There is also a special version as well.

You can find them here:
http://www.knivesandstones.com/sukenari/


----------



## Von blewitt (Nov 25, 2015)

Beautiful James!


----------



## pkjames (Dec 18, 2015)

Received a bunch of non-damascus blades. They are now available at the store. 

http://www.knivesandstones.com/sukenari/


----------



## HomeCook (Dec 19, 2015)

Are these prone to chip, and how difficult are they to sharpen?


----------



## aboynamedsuita (Dec 19, 2015)

There is some buzz going around because there was a thread where one chipped (after being dropped on pavement then cutting a parm wheel). Then there's a really cool restoration thread where the OP cuts thru a tin can and chicken bones without problems. I used to have one and kinda have sellers remorse. K&S prices are nicer too and they come with upgraded handles


----------



## spoiledbroth (Dec 19, 2015)

Hey james I was wondering what does the kanji on the other (left) side of the zdp189 hairline knife mean? I noticed that alot of sukenari knives have these kanji on the left side of the knife, and then on the right sukenari kanji and usually steel type is stamped on. So what's on the left face?


----------



## pkjames (Dec 19, 2015)

HomeCook said:


> Are these prone to chip, and how difficult are they to sharpen?

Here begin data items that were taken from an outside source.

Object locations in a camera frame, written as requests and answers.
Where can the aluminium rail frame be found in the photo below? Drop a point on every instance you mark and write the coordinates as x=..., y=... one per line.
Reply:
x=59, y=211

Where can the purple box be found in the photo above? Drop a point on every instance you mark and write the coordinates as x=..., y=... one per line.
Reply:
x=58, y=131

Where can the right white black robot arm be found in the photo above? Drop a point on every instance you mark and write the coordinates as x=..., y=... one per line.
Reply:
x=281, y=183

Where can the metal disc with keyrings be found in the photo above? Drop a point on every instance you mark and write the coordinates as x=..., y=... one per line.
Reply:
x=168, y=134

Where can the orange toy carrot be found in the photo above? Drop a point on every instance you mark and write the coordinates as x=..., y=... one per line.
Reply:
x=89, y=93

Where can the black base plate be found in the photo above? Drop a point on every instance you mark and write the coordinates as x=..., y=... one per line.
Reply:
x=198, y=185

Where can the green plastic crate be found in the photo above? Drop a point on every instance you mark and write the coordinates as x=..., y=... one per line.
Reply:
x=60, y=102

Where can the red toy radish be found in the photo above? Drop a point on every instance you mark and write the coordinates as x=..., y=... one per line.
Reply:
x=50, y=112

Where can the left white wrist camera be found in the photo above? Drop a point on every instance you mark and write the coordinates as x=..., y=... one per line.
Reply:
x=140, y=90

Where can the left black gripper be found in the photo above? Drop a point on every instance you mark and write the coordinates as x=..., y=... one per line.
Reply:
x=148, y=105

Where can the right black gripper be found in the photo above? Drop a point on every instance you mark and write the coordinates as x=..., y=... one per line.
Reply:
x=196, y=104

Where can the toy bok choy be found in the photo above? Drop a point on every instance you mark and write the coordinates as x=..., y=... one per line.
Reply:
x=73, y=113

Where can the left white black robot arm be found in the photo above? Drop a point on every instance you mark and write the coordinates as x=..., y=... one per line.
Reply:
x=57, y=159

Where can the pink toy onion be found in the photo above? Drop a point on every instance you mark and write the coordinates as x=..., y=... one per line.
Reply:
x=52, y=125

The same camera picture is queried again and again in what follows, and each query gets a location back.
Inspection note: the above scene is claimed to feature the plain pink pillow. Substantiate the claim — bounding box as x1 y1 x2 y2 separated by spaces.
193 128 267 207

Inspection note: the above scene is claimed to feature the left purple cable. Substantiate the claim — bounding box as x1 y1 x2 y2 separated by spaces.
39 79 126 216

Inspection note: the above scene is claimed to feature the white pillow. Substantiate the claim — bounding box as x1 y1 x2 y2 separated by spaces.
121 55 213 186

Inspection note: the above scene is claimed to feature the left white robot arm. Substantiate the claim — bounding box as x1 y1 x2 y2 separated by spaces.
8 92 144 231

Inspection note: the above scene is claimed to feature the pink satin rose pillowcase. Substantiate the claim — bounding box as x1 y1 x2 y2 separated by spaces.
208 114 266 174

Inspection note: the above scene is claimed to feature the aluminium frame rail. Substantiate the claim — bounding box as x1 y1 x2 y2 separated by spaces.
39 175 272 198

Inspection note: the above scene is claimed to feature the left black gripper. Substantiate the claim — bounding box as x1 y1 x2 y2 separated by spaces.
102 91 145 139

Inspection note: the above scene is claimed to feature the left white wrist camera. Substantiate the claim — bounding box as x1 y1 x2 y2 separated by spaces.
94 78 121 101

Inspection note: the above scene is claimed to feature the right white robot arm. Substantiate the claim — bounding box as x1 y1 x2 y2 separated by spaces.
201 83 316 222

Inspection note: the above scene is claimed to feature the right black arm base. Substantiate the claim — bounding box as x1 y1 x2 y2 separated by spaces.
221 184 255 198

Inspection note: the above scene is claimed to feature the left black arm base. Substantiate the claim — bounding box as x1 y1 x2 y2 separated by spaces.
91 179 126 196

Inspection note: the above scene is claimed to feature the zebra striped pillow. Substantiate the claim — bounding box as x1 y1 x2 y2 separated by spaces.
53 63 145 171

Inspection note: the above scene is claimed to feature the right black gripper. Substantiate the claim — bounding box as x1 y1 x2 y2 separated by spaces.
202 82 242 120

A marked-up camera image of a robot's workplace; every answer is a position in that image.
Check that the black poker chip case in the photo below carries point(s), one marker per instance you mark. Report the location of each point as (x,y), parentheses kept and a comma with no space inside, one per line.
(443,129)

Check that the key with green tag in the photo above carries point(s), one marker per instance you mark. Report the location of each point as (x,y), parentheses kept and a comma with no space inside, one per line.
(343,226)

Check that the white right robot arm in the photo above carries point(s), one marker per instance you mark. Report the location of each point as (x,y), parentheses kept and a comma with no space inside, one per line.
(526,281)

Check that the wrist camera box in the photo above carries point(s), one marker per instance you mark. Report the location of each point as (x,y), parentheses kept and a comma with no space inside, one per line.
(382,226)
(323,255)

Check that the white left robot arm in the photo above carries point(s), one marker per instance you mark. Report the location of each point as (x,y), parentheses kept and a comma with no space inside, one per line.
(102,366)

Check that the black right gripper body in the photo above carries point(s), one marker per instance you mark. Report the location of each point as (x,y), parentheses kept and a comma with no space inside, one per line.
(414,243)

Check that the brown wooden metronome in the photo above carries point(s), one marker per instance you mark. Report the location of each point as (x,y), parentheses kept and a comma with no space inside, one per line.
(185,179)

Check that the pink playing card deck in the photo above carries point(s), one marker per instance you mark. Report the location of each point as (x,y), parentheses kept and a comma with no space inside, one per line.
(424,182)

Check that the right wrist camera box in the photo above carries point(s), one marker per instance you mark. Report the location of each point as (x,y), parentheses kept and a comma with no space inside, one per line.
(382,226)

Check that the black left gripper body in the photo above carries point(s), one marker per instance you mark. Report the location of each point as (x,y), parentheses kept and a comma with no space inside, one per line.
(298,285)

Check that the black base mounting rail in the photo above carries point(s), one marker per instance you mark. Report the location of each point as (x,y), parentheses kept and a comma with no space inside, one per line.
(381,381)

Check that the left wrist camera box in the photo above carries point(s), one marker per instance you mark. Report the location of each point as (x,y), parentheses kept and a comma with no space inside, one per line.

being at hrc 66, is harder than most other steel, so when it does fail, it will chip rather than roll, but it is not "prone" to chip under normal use.


----------



## pkjames (Dec 19, 2015)

spoiledbroth said:


> Hey james I was wondering what does the kanji on the other (left) side of the zdp189 hairline knife mean? I noticed that alot of sukenari knives have these kanji on the left side of the knife, and then on the right sukenari kanji and usually steel type is stamped on. So what's on the left face?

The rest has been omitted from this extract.